WHAT YOU SHOULD DO: For the records below, say how many lines contain the string "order". Give no other text.

________________________

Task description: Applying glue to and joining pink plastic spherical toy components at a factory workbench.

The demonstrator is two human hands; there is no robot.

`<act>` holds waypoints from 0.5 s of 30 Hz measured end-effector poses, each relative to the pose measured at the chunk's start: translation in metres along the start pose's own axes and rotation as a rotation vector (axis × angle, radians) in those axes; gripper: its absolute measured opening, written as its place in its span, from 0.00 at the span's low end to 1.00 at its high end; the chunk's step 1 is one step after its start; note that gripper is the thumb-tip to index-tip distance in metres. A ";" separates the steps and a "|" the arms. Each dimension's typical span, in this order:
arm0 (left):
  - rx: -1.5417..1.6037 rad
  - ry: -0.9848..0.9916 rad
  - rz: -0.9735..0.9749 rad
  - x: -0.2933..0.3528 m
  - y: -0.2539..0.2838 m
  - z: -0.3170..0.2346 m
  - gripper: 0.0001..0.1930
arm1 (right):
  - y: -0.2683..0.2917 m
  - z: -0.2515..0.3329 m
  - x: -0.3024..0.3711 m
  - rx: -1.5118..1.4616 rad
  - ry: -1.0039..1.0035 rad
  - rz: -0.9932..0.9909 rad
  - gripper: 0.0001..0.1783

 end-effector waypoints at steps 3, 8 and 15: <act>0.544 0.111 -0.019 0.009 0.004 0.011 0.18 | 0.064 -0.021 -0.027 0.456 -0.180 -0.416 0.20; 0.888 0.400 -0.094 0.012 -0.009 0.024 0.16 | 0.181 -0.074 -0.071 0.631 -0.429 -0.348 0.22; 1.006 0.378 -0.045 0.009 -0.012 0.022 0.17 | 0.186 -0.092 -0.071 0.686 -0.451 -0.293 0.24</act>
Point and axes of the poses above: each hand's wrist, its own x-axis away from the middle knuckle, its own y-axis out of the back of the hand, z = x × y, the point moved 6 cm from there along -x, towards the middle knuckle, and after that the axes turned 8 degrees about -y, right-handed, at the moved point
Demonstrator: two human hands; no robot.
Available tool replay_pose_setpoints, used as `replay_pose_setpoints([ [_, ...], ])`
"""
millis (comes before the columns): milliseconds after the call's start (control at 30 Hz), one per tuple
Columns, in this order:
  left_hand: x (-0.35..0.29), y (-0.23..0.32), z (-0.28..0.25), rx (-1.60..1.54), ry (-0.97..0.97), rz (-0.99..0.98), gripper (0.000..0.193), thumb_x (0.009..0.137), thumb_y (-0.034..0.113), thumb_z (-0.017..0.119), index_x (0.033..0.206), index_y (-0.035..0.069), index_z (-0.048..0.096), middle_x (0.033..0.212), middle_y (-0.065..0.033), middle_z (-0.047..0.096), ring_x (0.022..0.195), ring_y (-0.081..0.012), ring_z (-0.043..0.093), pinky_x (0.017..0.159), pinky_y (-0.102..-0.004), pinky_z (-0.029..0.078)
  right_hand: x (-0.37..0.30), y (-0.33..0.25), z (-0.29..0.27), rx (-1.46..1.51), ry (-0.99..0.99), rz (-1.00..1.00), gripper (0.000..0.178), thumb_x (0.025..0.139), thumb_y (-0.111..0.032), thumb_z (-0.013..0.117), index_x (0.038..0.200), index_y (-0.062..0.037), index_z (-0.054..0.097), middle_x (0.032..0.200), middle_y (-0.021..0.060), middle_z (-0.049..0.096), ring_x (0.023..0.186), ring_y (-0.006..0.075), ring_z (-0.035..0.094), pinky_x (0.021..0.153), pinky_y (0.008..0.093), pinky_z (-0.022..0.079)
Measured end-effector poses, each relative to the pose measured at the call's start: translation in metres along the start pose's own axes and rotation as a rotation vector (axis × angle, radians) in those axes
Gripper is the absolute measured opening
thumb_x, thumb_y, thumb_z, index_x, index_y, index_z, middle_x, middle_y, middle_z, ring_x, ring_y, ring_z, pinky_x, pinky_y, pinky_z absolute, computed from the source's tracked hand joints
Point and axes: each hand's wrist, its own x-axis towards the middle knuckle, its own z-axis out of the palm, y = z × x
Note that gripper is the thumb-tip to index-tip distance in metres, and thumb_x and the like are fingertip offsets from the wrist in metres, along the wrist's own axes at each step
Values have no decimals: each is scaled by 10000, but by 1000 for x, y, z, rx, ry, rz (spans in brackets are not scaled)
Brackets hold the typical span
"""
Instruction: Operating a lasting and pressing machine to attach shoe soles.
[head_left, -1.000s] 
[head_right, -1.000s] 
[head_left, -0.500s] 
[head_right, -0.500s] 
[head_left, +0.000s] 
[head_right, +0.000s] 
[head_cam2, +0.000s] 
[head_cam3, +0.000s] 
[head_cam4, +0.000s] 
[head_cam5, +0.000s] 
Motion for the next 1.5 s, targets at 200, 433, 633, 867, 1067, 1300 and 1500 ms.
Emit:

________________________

RESPONSE: 2